#### [Problem statement]
Copy out again, unchanged, the line that contains "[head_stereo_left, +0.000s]" and every line after it down to the last line of the data.
________________________
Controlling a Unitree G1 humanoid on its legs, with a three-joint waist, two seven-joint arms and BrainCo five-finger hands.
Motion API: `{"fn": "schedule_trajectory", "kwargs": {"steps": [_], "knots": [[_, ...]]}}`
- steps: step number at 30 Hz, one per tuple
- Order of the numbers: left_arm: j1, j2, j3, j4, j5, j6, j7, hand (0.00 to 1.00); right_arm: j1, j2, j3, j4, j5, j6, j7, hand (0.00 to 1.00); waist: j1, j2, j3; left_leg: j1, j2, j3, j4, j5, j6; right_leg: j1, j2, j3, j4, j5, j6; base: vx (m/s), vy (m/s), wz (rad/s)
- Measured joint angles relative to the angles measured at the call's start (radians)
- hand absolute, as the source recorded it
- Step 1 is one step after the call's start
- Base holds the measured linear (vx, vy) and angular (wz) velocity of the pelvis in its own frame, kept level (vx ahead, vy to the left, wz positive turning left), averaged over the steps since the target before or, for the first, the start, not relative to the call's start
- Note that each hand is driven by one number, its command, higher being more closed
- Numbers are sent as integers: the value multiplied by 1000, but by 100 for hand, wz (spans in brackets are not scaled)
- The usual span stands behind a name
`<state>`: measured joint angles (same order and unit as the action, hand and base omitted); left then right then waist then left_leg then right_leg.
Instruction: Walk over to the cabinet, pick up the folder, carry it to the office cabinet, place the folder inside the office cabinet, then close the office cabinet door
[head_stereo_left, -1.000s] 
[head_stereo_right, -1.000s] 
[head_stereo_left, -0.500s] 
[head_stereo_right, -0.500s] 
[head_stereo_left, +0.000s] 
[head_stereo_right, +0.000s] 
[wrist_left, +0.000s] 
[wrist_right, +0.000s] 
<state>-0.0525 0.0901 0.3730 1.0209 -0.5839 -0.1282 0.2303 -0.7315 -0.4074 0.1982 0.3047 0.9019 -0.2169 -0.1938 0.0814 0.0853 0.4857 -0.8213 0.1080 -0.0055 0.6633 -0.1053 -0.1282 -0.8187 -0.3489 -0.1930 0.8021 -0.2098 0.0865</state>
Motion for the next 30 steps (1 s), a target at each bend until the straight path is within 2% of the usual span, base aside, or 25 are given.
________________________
#### [Exercise response]
[head_stereo_left, +0.000s] 
[head_stereo_right, +0.000s] 
[wrist_left, +0.000s] 
[wrist_right, +0.000s] 
<state>-0.0525 0.0901 0.3730 1.0209 -0.5839 -0.1282 0.2303 -0.7315 -0.4074 0.1982 0.3047 0.9019 -0.2169 -0.1938 0.0814 0.0853 0.4857 -0.8213 0.1080 -0.0055 0.6633 -0.1053 -0.1282 -0.8187 -0.3489 -0.1930 0.8021 -0.2098 0.0865</state>
Motion for the next 30 steps (1 s), a target at each bend until the straight path is within 2% of the usual span, base aside, or 25 are given.

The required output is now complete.